=== Task statement ===
All lines below containing "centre" are to be listed.

===== Dataset records =====

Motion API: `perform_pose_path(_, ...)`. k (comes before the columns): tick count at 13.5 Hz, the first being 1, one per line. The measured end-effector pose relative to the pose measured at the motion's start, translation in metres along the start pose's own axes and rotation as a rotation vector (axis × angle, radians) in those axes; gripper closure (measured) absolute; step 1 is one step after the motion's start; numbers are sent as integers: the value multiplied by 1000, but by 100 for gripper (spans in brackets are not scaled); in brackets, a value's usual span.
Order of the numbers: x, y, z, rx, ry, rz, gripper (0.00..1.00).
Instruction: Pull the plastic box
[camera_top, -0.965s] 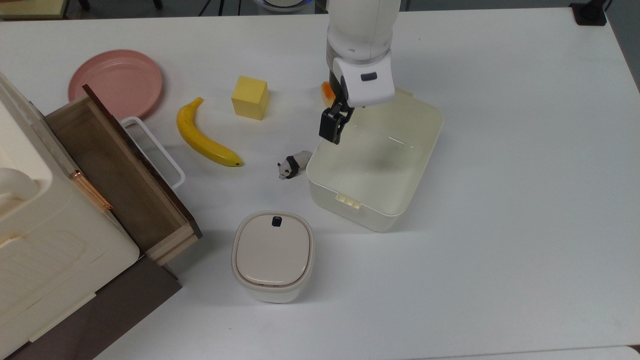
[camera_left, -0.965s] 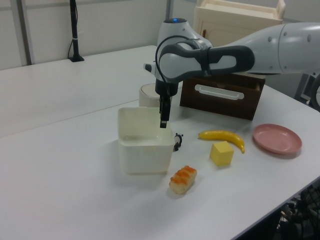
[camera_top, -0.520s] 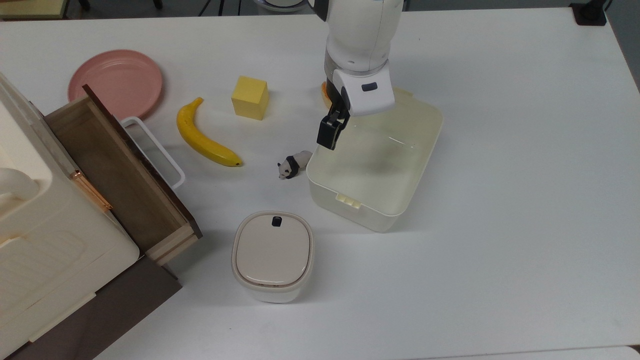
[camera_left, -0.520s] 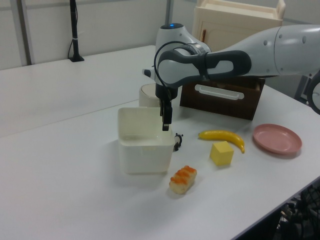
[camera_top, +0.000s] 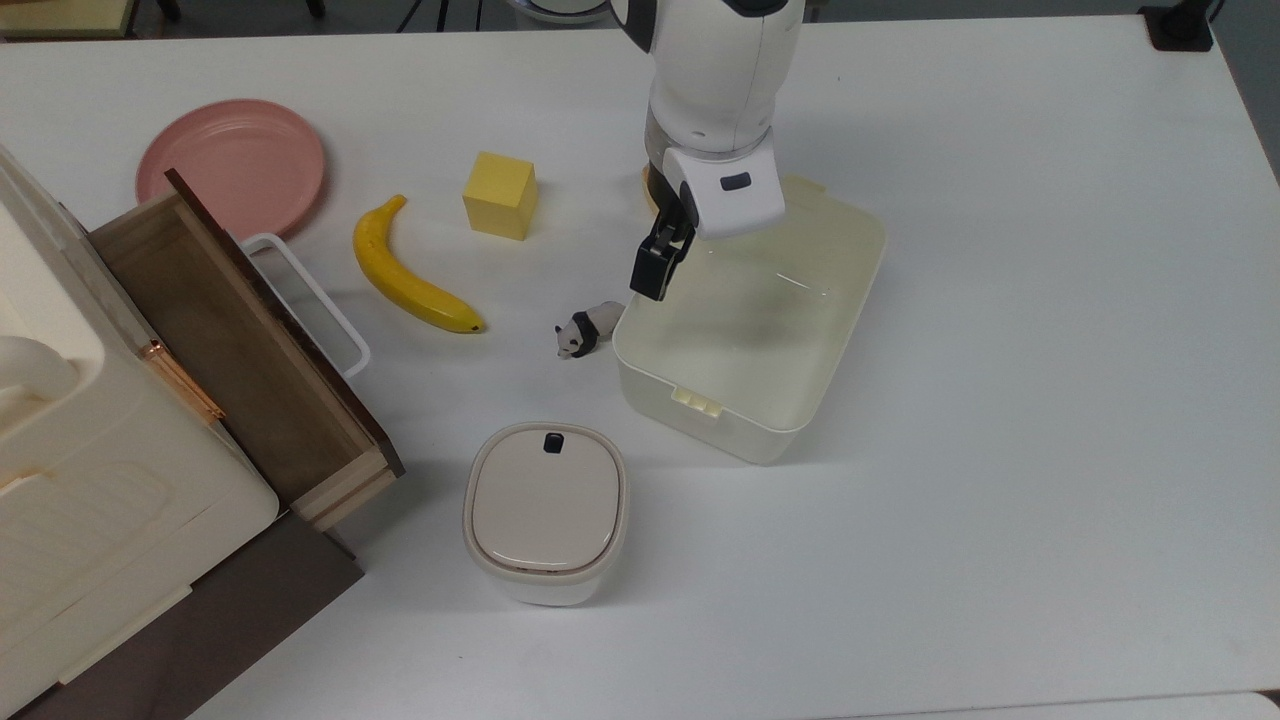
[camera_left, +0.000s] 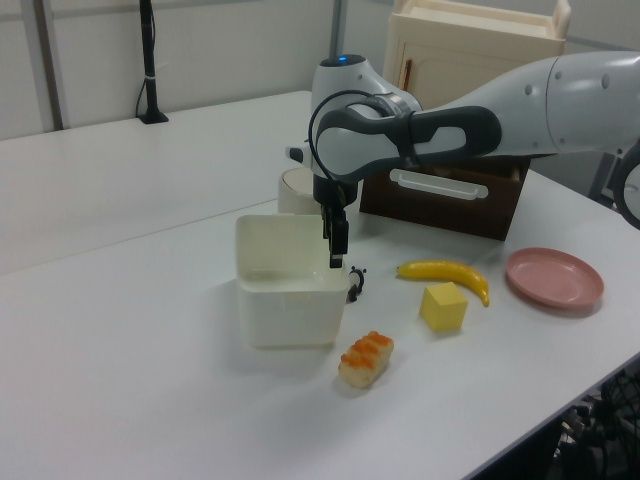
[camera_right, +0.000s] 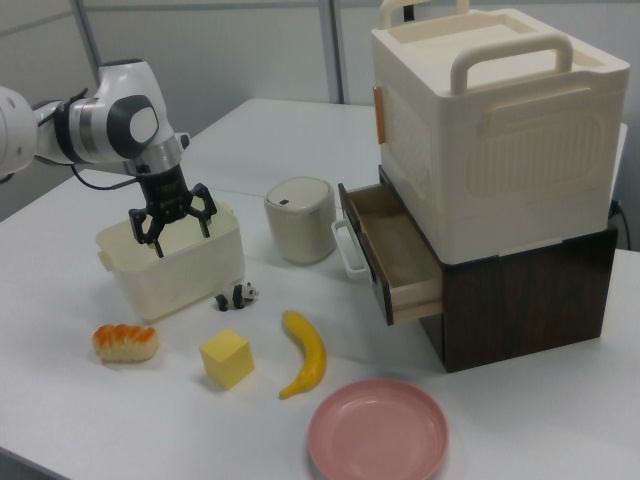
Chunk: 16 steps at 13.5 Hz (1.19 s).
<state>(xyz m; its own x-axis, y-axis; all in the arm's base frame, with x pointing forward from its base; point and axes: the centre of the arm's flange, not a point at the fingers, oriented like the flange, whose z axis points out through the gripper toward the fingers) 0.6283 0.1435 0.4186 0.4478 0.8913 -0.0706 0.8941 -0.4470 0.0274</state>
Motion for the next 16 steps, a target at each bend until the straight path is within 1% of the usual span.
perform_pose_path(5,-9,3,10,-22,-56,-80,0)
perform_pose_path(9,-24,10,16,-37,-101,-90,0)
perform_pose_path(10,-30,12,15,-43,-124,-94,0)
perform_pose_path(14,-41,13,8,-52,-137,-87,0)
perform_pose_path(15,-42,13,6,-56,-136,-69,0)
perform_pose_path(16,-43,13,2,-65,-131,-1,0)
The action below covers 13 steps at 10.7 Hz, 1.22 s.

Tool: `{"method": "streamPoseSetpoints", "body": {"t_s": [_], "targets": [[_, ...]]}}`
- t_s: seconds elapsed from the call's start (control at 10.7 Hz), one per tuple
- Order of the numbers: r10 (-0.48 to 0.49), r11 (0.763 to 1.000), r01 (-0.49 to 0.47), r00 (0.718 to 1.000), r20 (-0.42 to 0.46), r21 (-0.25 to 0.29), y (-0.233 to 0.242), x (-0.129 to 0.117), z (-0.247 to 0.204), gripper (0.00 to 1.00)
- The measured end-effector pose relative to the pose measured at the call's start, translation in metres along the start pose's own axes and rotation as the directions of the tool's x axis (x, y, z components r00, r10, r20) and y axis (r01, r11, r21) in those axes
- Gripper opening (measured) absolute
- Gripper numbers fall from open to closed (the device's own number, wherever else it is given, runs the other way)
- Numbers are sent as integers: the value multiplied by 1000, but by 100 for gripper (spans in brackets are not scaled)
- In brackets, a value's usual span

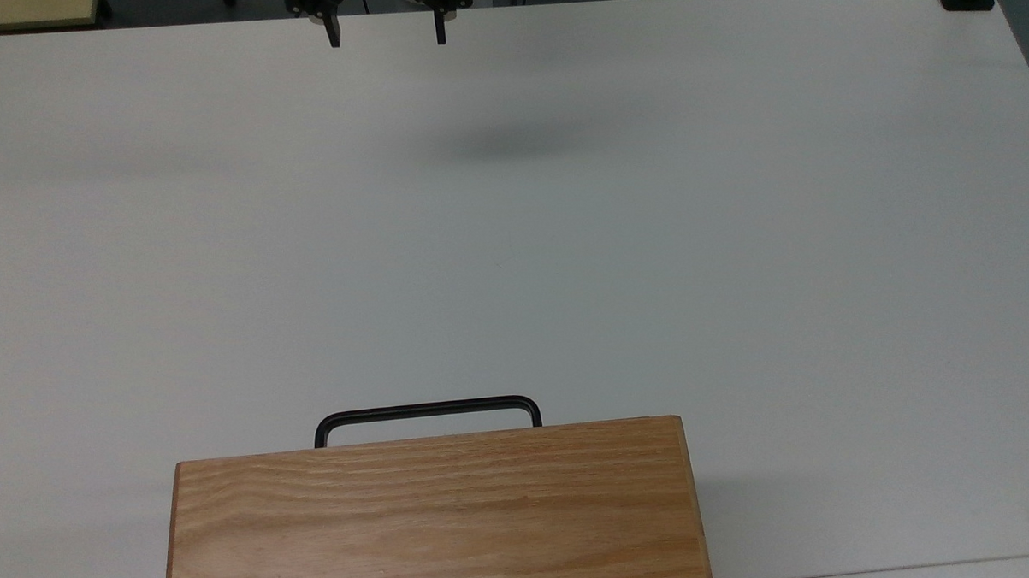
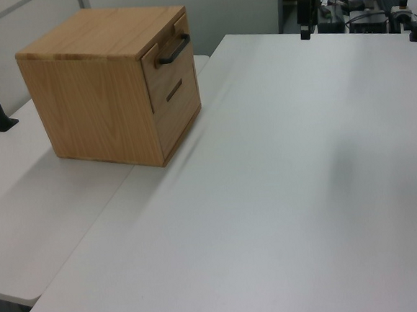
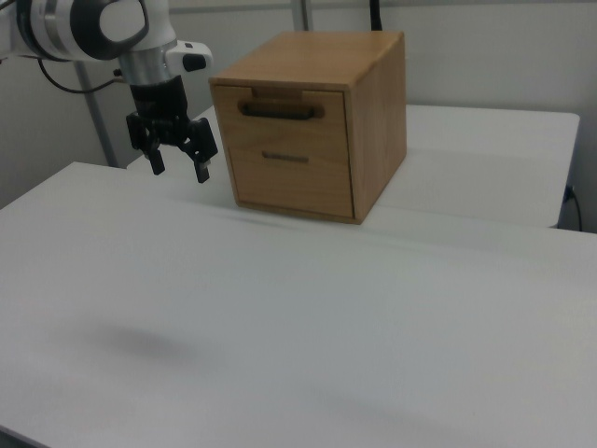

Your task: Open the drawer by sliding it

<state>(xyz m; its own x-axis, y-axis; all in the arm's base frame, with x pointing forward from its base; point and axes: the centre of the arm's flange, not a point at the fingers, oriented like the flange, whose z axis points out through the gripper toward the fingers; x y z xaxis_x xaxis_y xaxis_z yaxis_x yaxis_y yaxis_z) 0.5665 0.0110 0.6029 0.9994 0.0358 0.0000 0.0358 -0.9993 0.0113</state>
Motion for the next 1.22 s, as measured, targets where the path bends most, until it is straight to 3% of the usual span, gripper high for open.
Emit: {"method": "streamPoseSetpoints", "body": {"t_s": [0.28, 0.56, 0.84, 1.03, 1.13, 1.22], "targets": [[11, 1000, -11, 1000, -5, 0, 6, 0, -3, 100], [10, 999, -9, 1000, 7, -43, 11, 2, 2, 100], [111, 992, -110, 994, 21, -56, 14, 10, 14, 100], [238, 970, -237, 971, 10, -57, 14, 13, 13, 100], [323, 945, -322, 946, 7, -57, 14, 16, 17, 100], [426, 904, -426, 905, -8, -40, 12, 25, 24, 100]]}}
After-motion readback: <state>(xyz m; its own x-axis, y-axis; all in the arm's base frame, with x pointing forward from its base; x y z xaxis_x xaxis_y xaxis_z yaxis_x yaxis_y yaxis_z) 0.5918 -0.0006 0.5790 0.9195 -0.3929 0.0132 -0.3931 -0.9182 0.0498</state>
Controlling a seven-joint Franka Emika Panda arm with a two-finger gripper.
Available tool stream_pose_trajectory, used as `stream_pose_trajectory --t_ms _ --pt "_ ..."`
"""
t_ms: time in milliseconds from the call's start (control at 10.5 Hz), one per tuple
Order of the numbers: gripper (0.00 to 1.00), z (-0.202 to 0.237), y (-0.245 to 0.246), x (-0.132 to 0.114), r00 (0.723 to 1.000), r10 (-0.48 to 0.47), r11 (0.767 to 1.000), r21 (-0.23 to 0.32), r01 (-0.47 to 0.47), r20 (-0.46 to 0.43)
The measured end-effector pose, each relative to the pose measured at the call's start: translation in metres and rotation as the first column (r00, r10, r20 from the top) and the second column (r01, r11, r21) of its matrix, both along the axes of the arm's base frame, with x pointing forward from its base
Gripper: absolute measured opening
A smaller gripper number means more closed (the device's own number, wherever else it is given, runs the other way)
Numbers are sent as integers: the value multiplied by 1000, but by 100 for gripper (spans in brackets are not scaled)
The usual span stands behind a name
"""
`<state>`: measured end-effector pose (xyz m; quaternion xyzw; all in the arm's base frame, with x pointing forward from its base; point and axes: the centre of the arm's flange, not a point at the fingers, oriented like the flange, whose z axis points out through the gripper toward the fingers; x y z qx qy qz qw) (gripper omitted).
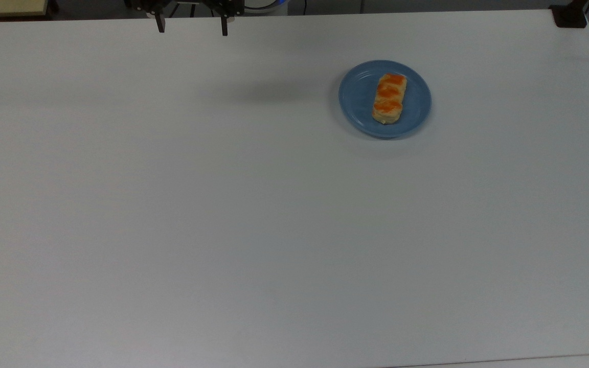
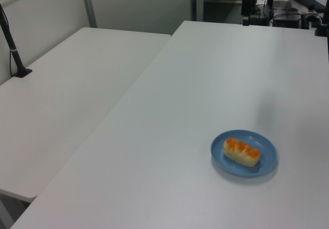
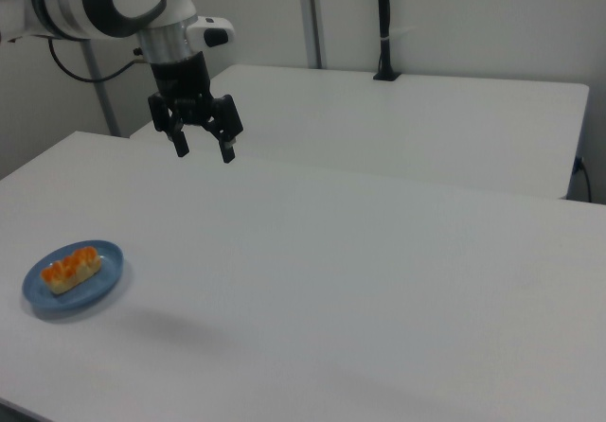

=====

=== Answer to the problem ===
<state>(xyz m; its own x-axis, y-axis; all in the arm's base frame, with x pointing forward from its base; point and axes: the centre of the arm's flange, not a point at the fingers, oriented like the flange, whose z axis points out through the gripper toward the fingers) 0.6283 0.1435 0.4186 0.4478 0.8913 -0.0706 0.8941 -0.4470 0.0274</state>
<state>(xyz m; its own x-axis, y-axis; all in the arm's base frame, with x pointing forward from its base; point and axes: the centre of the arm's flange, not a point at the fingers, oriented like the flange, whose z axis points out through the gripper toward the fingers; x y z xaxis_x xaxis_y xaxis_z yaxis_x yaxis_y yaxis_z) 0.5665 0.0110 0.6029 0.9994 0.0358 0.0000 0.0358 -0.9993 0.0113</state>
`<state>`: measured end-effector pose (xyz m; quaternion xyzw; all in the arm's base frame, with x pointing forward from its base; point and axes: the centre of the arm's flange, not a point at the fingers, oriented like the flange, whose z axis points out through the gripper toward the fingers; x y z qx qy qz qw) (gripper omitted).

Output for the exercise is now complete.